1. The oxygen gas generated by decomposition of potassium chlorate is collected. The volume of oxygen collected at 24ºC and at atmospheric pressure of 762 mmHg is 128 mL. The pressure of water vapor at 24ºC is 22.4 mmHg. Calculate the mass (in grams) of oxygen gas obtained.
Solution
From the Dalton’s law we know that: P total = P O2 + P H2O; therefore, P O2 = P total - P H2O
= 762 mmHg -22.4 mmHg
= 740 mmHg.
From the ideal equation we write PV = NRT = (m/ M) RT, where m and M are the mass of O2 and molar mass of O2, respectively.
By rearranging the equation we can derive to: m = (PVM) / (RT)

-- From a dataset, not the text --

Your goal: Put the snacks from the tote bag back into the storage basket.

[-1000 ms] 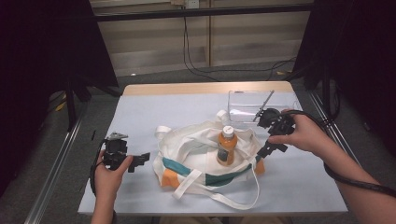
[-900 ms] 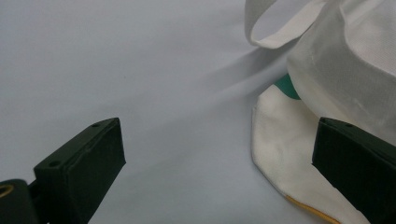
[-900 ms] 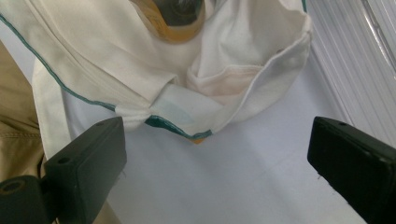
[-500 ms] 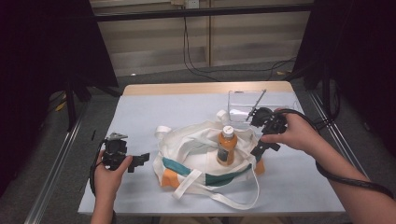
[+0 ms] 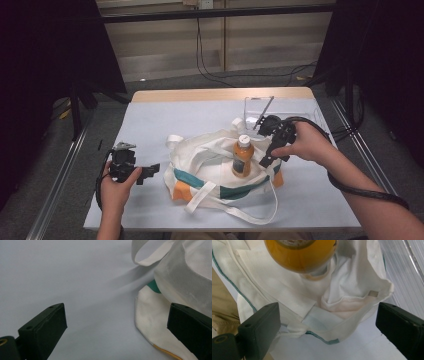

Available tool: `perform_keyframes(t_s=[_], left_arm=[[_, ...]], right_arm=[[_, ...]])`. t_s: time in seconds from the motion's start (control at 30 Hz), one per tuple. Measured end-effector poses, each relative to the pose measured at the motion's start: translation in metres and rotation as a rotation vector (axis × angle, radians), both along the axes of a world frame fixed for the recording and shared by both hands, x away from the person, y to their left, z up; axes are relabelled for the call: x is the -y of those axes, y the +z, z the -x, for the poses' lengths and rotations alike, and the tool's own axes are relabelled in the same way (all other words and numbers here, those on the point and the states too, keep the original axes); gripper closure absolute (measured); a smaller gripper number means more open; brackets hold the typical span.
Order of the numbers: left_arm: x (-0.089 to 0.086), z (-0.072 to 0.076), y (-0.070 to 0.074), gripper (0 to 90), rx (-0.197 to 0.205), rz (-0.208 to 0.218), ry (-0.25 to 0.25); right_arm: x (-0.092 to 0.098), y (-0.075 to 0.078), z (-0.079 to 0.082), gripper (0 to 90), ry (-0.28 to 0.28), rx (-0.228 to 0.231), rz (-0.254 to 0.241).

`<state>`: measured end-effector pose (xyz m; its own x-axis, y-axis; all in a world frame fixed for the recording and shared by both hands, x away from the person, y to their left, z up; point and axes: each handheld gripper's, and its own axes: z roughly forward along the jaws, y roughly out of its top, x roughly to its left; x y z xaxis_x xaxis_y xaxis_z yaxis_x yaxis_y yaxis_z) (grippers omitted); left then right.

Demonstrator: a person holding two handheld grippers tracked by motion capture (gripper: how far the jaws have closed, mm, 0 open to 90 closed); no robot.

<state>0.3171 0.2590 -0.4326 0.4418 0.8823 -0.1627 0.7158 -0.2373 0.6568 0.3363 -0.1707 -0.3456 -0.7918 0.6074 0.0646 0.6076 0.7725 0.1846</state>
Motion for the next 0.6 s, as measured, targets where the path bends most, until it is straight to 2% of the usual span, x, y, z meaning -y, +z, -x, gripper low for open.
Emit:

= [(740 /760) atm (0.128 L) (32.00 g/mol)] / [(0.0821 L.atm/K.mol) (24+273.15 K)
= 0.164 g
2. Given that 3.50 moles of NH3 occupy 5.20 L at 47ºC, calculate the pressure of the gas (in atm) using (a) the ideal gas equation and (b) the Van der Waals equation
Solutions
(a) (a) Using the ideal gas equation
We have the following data: V = 5.20 L; T = (47+273.15 K) = 320.15K; n = 3.50 mol;
R = 0.0821 L.atm/K.mol
P = nRT / V, hence, P = [(3.50 mol) (0.0821 L.atm/K.mol) (320 K)] / 5.20 L
= 17.7 atm
(b) (b) Using the van der Waals equation
Van der Waals constants for a and b for NH3 are 4.17 atm.L2/ mol2 and 0.0371 L / mol, respectively.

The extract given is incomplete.